Tragedy on 2nd Street: The True Story of Lizzie Borden EP# 0008
Fall River, Massachusetts, woke under a suffocating sun on August 4, 1892. Factory smokestacks choked the sky with black smoke, and the heat clung to the narrow streets like a curse. Inside a modest house at 92 Second Street, windows were sealed tight against the air, trapping more than warmth within its walls. By nightfall, this quiet New England city would become infamous, its name forever bound to one of America’s most unsettling unsolved crimes.
Andrew Borden was a wealthy man, but his household reflected none of it. Known for his extreme frugality, he ruled his home with iron restraint. Meals were repetitive and joyless, with tensions simmering just beneath polite silence. That morning’s breakfast—cold, leftover mutton—was the final insult. Lizzie Borden, thirty-two years old and visibly repulsed, could no longer bring herself to eat what felt like a daily punishment.
Seeking escape, Lizzie wandered out to the barn, where sunlight pierced dusty beams and spiderwebs hung like lace. There, resting on a chopping block, lay a hatchet—ordinary, utilitarian, and ominous. Lizzie ate fresh peaches in the shade, their sweetness a sharp contrast to the bitterness she felt toward her father, who had once slaughtered her beloved pigeons in that very place. The barn held silence, but it also held memory.
At approximately 9:30 a.m., Abby Borden went upstairs to make the guest bed. She never came back down. In the quiet of the guest room, she was attacked from behind and struck nineteen times. No screams echoed through the house. Her body lay undiscovered for nearly two hours, hidden in plain sight above the family’s daily routines.
Around 11:00 a.m., Andrew Borden returned home and stretched out on the sitting room sofa to rest. Moments later, he too was brutally murdered, struck repeatedly in the face with a hatchet-like weapon. Lizzie called out calmly for the maid, claiming someone had entered the house and killed her father. There were no signs of forced entry. No strangers were seen leaving the home.
As police searched the house, unsettling details emerged. In the basement, officers found a hatchet head with no handle, coated in dust and ash. Its purpose was unclear, but its presence was impossible to ignore. Even more troubling was Lizzie’s behavior—unemotional, erratic, and contradictory. She was later seen burning a blue dress, explaining it away as ruined by paint, though no painter had been in the house.
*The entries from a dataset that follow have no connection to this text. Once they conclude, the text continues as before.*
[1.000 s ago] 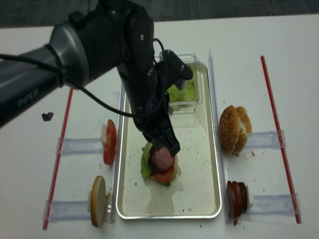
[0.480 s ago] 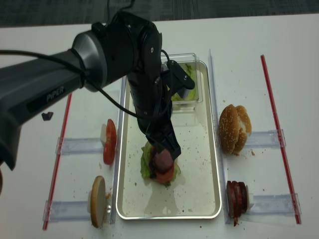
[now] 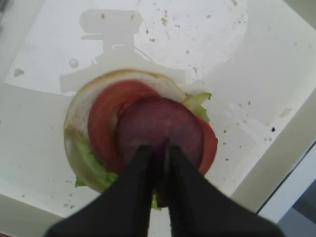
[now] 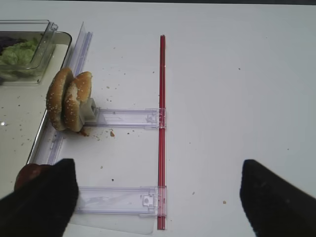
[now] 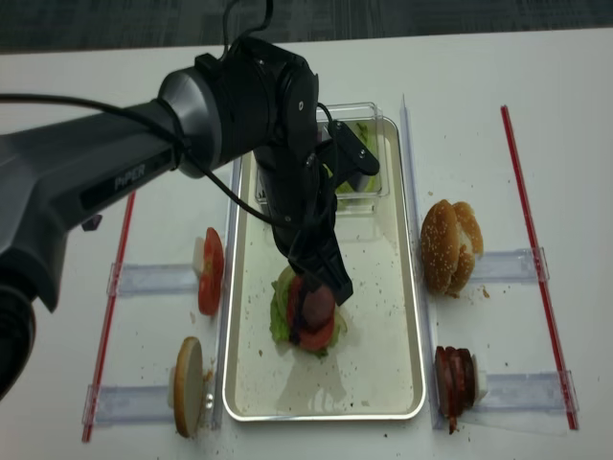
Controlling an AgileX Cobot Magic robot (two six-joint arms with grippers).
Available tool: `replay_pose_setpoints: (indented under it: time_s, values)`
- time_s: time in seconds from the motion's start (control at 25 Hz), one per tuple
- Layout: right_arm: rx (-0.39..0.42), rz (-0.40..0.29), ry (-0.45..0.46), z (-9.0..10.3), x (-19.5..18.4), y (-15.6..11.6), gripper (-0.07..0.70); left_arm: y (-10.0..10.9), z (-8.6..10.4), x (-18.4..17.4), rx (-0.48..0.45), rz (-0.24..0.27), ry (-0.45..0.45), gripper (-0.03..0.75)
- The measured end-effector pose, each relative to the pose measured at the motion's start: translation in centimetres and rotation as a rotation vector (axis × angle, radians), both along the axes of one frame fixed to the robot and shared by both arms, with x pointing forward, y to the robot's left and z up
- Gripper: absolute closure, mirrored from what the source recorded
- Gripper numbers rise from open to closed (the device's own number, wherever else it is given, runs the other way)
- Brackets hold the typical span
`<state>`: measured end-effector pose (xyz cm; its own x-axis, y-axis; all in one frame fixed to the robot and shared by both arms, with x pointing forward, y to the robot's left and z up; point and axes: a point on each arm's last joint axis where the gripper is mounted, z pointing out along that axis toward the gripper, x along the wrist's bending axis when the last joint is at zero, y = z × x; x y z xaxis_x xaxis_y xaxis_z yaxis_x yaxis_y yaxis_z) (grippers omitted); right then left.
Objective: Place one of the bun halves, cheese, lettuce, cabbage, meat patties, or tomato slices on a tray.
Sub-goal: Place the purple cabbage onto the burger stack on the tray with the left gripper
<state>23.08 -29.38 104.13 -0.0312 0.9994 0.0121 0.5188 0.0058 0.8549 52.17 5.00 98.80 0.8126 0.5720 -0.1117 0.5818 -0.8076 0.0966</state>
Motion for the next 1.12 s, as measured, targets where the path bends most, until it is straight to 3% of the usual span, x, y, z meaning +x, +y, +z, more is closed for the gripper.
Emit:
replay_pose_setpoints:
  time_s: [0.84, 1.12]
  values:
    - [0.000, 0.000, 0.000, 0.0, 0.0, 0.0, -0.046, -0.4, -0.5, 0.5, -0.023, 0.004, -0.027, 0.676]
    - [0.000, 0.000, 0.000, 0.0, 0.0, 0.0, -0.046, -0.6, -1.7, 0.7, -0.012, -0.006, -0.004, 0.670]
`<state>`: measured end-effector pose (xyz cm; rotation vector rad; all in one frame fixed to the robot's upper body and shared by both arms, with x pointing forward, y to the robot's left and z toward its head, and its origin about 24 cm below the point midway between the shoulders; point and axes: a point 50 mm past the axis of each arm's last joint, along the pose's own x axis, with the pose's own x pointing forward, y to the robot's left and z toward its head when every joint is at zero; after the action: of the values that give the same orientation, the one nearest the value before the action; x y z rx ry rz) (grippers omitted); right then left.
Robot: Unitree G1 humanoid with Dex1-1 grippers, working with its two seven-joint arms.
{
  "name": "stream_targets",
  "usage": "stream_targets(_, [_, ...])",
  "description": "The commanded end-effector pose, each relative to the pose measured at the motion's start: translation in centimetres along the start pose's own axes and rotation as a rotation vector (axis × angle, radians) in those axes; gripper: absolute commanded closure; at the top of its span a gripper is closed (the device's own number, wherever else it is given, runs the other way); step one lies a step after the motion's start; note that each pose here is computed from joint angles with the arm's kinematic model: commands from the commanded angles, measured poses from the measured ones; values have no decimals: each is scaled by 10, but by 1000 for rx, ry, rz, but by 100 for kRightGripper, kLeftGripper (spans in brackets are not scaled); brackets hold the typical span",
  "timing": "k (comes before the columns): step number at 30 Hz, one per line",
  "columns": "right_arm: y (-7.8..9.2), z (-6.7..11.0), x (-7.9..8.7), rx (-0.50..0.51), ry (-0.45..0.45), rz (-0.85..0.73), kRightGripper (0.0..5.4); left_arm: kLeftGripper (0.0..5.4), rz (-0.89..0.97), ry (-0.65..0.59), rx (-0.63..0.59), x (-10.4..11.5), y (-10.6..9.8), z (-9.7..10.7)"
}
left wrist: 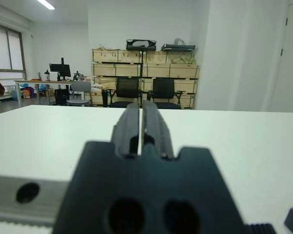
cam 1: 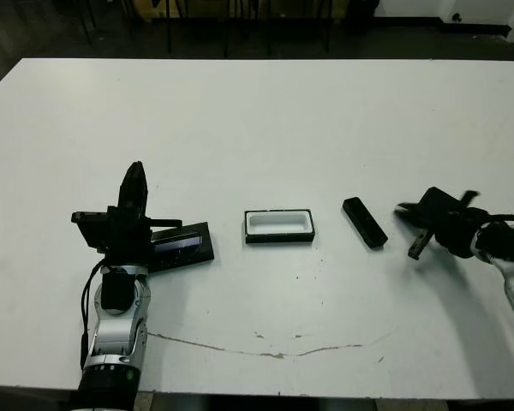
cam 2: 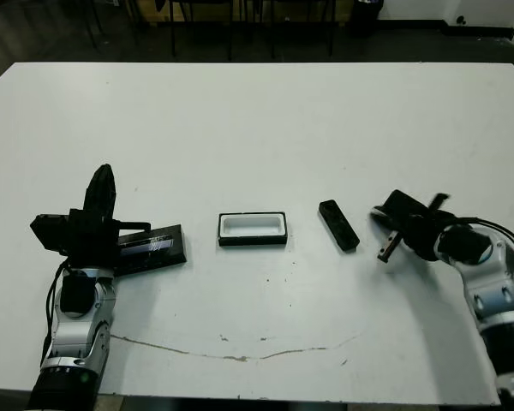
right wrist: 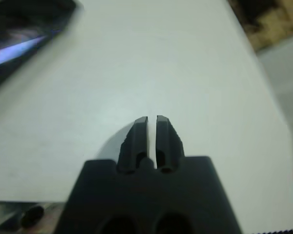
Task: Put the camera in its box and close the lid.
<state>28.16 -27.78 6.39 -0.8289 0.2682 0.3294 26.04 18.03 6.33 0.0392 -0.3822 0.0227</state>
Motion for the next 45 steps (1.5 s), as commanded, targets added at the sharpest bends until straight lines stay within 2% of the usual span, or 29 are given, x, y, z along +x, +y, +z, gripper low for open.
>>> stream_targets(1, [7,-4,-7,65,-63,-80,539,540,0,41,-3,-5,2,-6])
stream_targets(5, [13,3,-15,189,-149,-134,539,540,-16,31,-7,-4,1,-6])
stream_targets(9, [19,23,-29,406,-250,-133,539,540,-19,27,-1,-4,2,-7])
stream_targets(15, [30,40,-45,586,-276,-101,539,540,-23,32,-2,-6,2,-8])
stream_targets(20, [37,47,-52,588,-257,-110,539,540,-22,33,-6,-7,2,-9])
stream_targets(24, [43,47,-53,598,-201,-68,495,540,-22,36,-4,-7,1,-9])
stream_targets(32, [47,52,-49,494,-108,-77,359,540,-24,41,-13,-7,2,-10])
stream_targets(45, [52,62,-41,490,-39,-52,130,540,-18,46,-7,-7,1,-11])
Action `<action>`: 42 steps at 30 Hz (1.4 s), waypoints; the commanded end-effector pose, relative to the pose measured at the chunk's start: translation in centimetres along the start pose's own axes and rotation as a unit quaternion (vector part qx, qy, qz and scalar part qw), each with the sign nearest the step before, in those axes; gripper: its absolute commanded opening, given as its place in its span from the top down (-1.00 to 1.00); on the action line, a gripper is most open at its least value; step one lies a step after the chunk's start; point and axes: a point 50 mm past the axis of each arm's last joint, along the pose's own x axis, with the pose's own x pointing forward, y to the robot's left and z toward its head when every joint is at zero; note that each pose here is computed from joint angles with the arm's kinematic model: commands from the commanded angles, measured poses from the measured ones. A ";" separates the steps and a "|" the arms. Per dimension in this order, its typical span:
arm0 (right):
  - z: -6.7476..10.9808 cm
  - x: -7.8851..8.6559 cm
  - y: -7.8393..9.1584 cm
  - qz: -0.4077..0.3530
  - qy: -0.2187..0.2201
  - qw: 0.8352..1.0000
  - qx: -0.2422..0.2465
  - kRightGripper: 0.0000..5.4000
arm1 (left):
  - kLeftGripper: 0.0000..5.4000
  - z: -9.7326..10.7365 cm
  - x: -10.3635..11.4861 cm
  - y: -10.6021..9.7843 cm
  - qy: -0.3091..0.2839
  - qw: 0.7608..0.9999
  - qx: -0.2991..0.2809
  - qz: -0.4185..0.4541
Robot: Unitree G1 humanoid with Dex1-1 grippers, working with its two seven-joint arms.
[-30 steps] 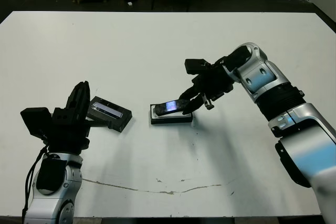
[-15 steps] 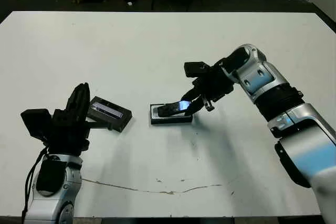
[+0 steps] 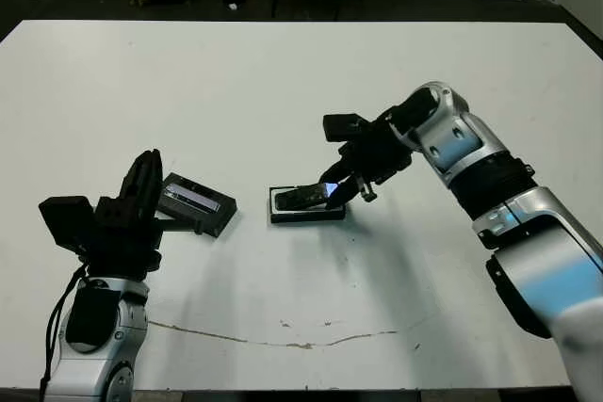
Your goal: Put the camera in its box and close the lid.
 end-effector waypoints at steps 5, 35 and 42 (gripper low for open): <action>0.3 1.4 0.3 0.020 0.004 1.000 0.013 0.88 | 1.00 -0.6 -0.3 0.2 0.016 1.000 0.003 0.005; 1.0 0.3 0.1 -0.012 0.023 0.992 -0.124 -0.90 | 1.00 -0.8 -0.5 0.2 0.017 1.000 0.002 0.008; 1.0 -1.5 -0.1 -0.027 -0.039 0.996 -0.076 -0.99 | 1.00 -0.8 -0.5 0.2 0.017 1.000 0.003 0.007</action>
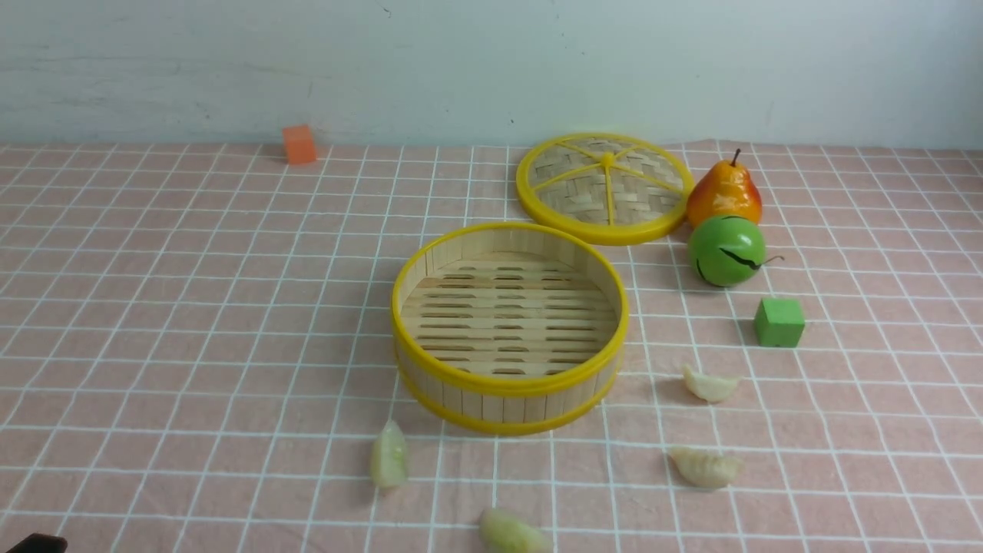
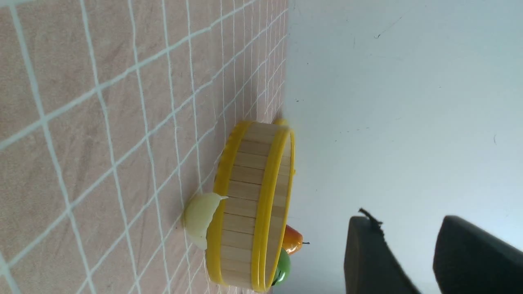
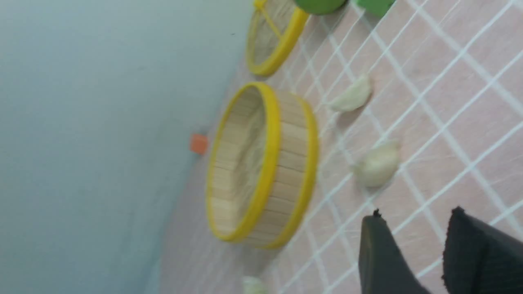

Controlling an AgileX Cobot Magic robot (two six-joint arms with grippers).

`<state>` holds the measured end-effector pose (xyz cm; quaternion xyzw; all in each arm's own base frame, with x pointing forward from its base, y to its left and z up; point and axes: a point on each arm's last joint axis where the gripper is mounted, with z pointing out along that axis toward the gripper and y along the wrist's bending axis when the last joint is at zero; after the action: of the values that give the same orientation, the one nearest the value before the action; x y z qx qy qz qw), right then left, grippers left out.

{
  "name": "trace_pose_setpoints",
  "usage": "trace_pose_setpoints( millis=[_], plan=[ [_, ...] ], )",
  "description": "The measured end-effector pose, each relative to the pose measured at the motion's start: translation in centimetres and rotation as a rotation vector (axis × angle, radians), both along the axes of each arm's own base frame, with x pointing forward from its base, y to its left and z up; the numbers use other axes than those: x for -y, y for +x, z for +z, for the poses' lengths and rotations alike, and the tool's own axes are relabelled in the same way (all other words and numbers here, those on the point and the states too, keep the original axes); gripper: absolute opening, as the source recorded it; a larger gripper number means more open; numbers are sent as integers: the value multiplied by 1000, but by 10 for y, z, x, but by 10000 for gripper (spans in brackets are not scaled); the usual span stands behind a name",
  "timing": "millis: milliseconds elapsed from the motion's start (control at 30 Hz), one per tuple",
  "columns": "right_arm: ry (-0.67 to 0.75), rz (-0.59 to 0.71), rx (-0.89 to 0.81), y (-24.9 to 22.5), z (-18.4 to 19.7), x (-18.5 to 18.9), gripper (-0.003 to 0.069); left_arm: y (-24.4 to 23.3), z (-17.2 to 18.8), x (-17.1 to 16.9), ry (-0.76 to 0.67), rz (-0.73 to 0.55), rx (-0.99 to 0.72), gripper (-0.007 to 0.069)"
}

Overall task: Put the dumplings into the steamer on the table with the pink tablecloth.
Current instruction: 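Reach for and grasp a dumpling on the table with the left gripper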

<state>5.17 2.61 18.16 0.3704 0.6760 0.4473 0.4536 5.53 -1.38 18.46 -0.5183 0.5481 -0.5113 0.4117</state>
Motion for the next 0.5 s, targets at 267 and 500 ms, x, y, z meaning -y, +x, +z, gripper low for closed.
trace_pose_setpoints(
  millis=[267, 500],
  plan=[
    [-16, -12, 53, 1, 4, 1, 239, -2, 8, 3, 200, -62, 29, 238],
    [-232, 11, 151, 1, 14, 2, 224, -14, 83, 11, 794, -185, 235, 146]
  ],
)
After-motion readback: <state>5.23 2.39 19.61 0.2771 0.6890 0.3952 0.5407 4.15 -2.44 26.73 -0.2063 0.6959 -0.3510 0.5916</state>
Newspapers exploded with speculation. Headlines spun wildly, casting Lizzie as either a cold-blooded murderer or a victim of cruel circumstance. On August 11, she was arrested. Public opinion fractured along lines of gender and class. Could a churchgoing woman of means commit such savage violence? Or was she being targeted because the truth was too uncomfortable to accept?
The trial began in June 1893 and became a national spectacle. The prosecution had no eyewitnesses, no murder weapon handle, and no bloodstained clothing. The defense leaned heavily on societal norms, arguing that a woman of Lizzie’s standing was incapable of such brutality. After just ninety minutes of deliberation, the jury delivered its verdict: not guilty.
Lizzie Borden walked free. She inherited her father’s estate and purchased a grand home on the hill called Maplecroft. Yet freedom came with isolation. Shunned by Fall River society, she lived out her days under a cloud of suspicion, her wealth unable to buy peace. She died in 1927, taking whatever truth she knew with her.
More than a century later, the question lingers in the shadows of 92 Second Street. Was she an innocent woman or a killer who managed to evade justice? The house remains. The rhyme endures. And the truth—whatever it was—died with Lizzie Borden.